Spirobank Oxi is a pocket-size spirometer and oximeter. The device is made up of:
- a central unit which measures and collects information related to the state of health of the patient, using a microprocessor based system. It operates via a Bluetooth connection
- a removable sensor for the measurement of respiratory air flow and volume,
- a pulse oximetry sensor using reflective technology. -
The device is powered by two AAA alkaline batteries.
Spirometry: the device is equipped with a plastic mouthpiece connected to a turbine flow meter based on the infrared interruption principle. The device detects the signals generated by the turbine, and measures flow and volume. At the end of the expiration, the device calculates the respiratory parameters.

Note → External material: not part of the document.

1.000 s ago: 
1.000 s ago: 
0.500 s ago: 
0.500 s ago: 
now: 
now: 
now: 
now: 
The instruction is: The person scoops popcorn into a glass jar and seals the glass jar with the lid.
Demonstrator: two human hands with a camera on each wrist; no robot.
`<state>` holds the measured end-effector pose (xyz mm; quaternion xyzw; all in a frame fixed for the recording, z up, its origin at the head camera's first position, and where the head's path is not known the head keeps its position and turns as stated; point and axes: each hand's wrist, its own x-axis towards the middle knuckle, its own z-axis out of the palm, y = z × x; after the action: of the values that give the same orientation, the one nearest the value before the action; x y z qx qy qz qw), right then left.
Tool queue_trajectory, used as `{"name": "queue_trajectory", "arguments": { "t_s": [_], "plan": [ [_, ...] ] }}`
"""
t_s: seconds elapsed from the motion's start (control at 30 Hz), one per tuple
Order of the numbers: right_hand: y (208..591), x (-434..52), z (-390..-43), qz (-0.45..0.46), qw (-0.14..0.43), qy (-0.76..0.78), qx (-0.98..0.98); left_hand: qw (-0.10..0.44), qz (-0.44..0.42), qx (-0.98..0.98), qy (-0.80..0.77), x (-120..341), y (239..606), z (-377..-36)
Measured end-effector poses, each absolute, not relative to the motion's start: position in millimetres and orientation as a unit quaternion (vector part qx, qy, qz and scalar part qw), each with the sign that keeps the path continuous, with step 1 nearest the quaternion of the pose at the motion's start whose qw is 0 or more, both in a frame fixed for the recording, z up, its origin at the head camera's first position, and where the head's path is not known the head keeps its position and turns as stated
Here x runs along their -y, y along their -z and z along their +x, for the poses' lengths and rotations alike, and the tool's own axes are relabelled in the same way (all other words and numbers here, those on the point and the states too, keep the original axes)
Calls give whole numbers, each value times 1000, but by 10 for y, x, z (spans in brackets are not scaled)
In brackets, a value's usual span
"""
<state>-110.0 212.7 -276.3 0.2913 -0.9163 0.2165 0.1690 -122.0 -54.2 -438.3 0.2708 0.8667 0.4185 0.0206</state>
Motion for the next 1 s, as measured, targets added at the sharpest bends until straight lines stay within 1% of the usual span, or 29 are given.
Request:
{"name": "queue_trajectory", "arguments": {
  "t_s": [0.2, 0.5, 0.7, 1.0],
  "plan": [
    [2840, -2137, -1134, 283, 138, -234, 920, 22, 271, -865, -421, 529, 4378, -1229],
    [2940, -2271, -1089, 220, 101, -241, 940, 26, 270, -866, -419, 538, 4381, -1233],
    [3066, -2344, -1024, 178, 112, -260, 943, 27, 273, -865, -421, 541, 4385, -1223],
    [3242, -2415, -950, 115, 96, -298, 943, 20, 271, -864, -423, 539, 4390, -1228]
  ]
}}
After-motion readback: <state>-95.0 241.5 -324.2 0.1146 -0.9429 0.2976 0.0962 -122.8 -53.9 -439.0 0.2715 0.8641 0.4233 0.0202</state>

Oximetry: the device measures functional oxygen saturation of arterial haemoglobin (SpO2) and pulse rate (PR) by means of a reflective light sensor. Specifically, it uses a two-wavelength sensor to measure the indicated parameters based on light reflection principles of oxygenated blood and deoxygenated blood, which generates a photoplethysmogram. From the photoplethysmogram the device calculates SpO2 and PR
Spirobank Oxi connects via Bluetooth to a device (PC, tablet or smartphone) which allows to insert patient data, perform spirometry manoeuvres and oximetry tests, as well as display the results, including the relative graphs.
Acceptance Criteria and Study for Spirobank Oxi
This document describes the acceptance criteria and a detailed study supporting the substantial equivalence of the Spirobank Oxi device.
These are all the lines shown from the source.